Et c'est toujours comme ça : lui pointe le progressisme, moi je pointe les défauts. Je sais que ça s'inscrit dans un contexte - il rappelle par exemple qu'à une certaine époque, aux Etats-Unis, si tu mettais des personnages noirs, tu te coupais tout le marché du Sud - et je réponds, ouais, super, mais une décision raciste prise sous la pression de racistes reste une décision raciste...
Mais maintenant, on sait comment chacun fonctionne, donc quand la discussion commence à tourner en rond, on a la présence d'esprit de le sentir et d'arrêter. La dernière fois, c'était sur le voile, et en décortiquant on a finir par s'apercevoir qu'on a deux notions assez différentes de la laïcité - lui, c'est celle communément acceptée, qui est qu'il ne doit pas y avoir d'expression d'appartenance religieuse dans le cadre public (dans le sens "dans les institutions publiques", école, administration, etc, pas dans le sens "en public", dans la rue, etc) ; la mienne est que l'Etat ne doit pas imposer de religion mais que ça implique aussi qu'on laisse le droit à chacun d'exprimer librement son appartenance à sa religion tant qu'il n'impose rien aux autres (ce qui implique notamment qu'un prof qui imposerait des vues religieuses à ses élèves, ça n'a rien à voir avec une élève qui porte le voile). Il a fini par me dire que ma vision de la laïcité n'était pas la vision communément admise et légiférée en France, je lui ai dit que je m'en fiche et que le fait que la loi ne corresponde pas à ma vision des choses ne m'empêche pas de considérer ma vision comme plus juste.
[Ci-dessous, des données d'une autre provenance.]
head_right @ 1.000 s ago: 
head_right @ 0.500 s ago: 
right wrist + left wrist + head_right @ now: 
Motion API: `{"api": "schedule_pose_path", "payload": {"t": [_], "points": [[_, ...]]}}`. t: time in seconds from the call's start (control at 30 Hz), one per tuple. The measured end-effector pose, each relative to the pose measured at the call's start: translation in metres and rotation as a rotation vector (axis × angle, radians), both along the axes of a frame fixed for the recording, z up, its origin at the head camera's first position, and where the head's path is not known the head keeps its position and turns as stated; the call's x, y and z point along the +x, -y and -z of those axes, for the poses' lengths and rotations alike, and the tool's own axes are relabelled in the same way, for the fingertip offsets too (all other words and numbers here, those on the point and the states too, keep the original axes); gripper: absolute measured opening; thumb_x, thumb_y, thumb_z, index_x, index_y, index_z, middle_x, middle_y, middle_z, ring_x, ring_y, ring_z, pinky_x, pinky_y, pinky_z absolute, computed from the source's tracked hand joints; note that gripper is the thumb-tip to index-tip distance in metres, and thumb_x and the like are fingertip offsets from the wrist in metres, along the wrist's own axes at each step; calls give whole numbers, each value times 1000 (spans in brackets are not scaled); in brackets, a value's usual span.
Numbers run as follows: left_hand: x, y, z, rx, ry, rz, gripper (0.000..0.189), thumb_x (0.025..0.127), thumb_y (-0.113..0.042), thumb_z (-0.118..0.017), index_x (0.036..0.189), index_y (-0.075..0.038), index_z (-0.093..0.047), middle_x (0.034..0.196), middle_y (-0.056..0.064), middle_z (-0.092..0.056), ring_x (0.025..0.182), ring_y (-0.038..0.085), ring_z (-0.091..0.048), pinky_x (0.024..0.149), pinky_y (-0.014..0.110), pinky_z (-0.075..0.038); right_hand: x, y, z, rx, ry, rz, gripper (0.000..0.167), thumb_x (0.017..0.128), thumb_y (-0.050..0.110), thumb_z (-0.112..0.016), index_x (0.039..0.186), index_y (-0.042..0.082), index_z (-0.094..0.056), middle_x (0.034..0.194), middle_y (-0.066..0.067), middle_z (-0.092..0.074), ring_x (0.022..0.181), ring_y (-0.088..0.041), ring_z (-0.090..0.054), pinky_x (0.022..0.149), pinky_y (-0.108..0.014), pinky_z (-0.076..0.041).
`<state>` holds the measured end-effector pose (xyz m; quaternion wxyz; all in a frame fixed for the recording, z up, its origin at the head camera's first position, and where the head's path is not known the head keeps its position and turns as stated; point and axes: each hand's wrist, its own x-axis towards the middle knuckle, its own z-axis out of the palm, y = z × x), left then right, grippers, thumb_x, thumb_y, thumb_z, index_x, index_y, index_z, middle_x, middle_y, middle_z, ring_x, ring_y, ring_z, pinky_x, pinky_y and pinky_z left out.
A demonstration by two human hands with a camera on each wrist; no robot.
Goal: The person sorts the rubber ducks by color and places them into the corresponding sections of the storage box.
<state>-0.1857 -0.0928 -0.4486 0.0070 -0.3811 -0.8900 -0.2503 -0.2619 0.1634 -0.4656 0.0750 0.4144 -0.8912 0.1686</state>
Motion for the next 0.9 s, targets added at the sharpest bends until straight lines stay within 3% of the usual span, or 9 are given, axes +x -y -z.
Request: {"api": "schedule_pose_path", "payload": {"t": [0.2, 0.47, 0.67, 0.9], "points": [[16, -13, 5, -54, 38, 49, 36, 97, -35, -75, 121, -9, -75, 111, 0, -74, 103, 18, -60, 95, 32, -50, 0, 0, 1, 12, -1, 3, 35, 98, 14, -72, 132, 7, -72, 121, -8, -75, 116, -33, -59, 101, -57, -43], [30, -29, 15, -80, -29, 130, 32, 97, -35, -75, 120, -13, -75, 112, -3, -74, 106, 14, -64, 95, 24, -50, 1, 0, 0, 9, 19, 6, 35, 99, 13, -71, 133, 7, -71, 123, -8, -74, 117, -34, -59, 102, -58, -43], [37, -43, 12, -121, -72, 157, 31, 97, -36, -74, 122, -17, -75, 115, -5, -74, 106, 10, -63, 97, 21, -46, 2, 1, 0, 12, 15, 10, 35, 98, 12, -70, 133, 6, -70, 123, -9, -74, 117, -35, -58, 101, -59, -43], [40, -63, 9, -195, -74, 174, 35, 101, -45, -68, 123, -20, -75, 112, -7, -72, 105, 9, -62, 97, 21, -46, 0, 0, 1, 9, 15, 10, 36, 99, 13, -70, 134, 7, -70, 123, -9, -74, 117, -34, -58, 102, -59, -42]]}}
Bref, je pense qu'il est important de discuter à cœur ouvert avec l'autre de nos convictions profondes, de comprendre comment l'autre fonctionne, dans quel mesure il-elle est disposé-e à réfléchir et à évoluer, et surtout de poser ses propres limites : décider ce qu'on peut supporter et ce qu'on ne peut pas supporter, et le dire clairement à l'autre. Partant de là, à chacun de voir comment il accepte d'ajuster ses limites, et si ça bloque des deux côtés, éventuellement, se demander si c'est judicieux de rester ensemble. Si on en était arrivés à un point où il m'avait dit "je ne veux plus qu'on discute de féminisme" (et on n'était pas très loin à un moment), par exemple, je pense que ça aurait vraiment bloqué au point de casser. Le problème, c'est que parfois, on se dit qu'on ne veut pas en arriver là, que ce serait trop bête de casser pour ça... Mais je pense que c'est vraiment toxique de penser que n'importe quelle relation est à sauvegarder à tout prix. Je pense qu'on ne peut pas avoir de relation saine si on n'a pas en permanence la porte de sortie en vue. Ce qui ne veut pas dire "être au bord de la rupture en permanence", mais savoir ce qu'on attend de sa relation, et ce qui nous semble acceptable et ce qui ne l'est pas. Le danger étant évidemment de décider de repousser encore et encore ces limites en gardant l'illusion que c'est volontaire... donc je pense qu'il faut être lucide avec soi-même sur l'évolution de ces limites. Toujours se considérer soi-même comme étant une priorité plus importante que son couple.
Aujourd'hui, suite à nos multiples discussions, il ne se dit plus féministe, mais "sympathisant". Non pas qu'il ait changé de position, mais qu'il réalise ne pas être en accord avec tous les principes.